ABOUT THIS EXERCISE: Every line in the records below that holds "camera" must be identified and copied.

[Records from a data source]
%%
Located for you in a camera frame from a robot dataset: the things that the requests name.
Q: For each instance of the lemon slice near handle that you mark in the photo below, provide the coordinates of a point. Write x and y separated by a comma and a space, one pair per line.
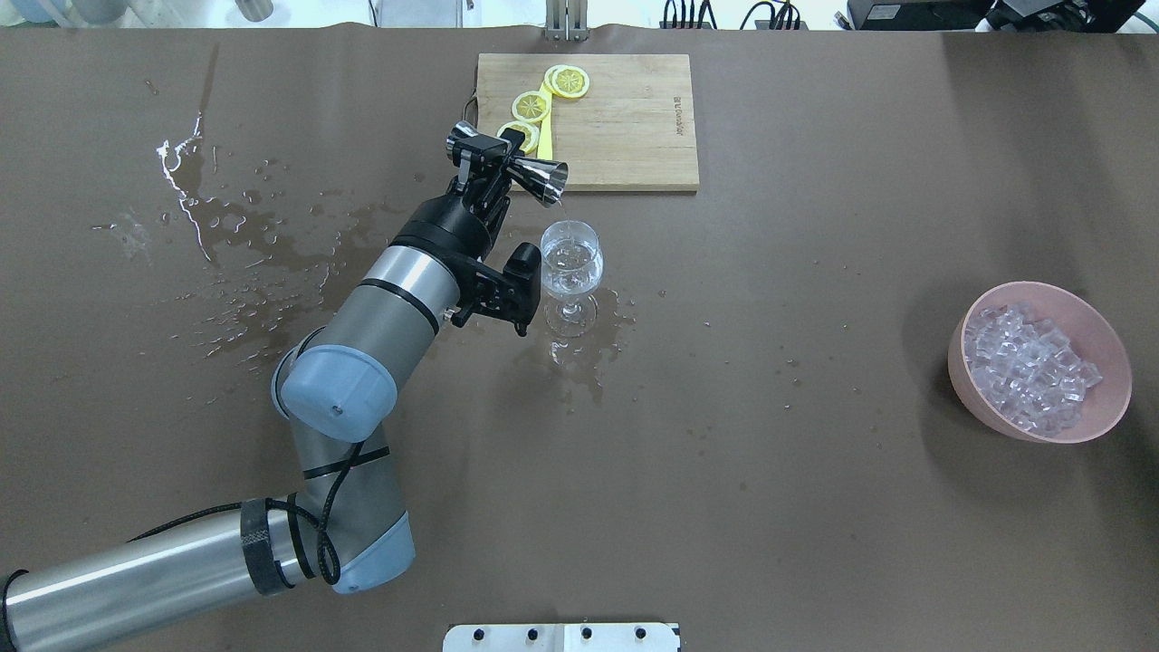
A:
530, 134

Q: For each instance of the middle lemon slice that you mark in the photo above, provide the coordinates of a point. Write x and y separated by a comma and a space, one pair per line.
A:
532, 107

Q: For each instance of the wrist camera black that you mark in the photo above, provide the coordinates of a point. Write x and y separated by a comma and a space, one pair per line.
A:
510, 295

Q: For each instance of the pile of clear ice cubes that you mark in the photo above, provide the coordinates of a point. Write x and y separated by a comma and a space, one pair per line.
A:
1024, 365

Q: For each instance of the steel cocktail jigger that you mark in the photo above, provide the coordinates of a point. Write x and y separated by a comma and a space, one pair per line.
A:
544, 179

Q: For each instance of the far lemon slice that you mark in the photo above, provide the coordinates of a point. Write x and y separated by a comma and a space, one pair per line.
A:
567, 81

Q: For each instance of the bamboo cutting board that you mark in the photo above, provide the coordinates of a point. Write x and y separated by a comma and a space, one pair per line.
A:
635, 130

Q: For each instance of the aluminium frame post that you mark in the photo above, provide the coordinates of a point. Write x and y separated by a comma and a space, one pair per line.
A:
566, 21

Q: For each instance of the clear wine glass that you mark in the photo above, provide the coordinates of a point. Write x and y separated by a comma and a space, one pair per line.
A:
572, 269

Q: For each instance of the yellow plastic knife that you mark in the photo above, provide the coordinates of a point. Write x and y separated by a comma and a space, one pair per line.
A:
545, 148

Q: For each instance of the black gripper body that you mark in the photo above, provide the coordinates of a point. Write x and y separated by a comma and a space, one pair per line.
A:
445, 220

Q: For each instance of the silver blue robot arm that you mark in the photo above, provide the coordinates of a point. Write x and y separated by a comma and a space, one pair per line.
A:
347, 526

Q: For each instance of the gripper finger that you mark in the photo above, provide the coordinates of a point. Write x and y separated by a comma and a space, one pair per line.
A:
497, 187
465, 169

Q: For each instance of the pink bowl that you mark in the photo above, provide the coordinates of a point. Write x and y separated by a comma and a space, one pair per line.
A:
1095, 340

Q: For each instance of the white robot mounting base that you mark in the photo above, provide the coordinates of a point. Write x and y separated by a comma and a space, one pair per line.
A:
582, 636
%%
TASK ANSWER:
Located for you in a camera frame from a robot dataset: the things that the requests name.
Q: For each instance of the wrist camera black that you mark in the photo above, provide the coordinates of a point. Write x and y separated by a comma and a space, one pair per line.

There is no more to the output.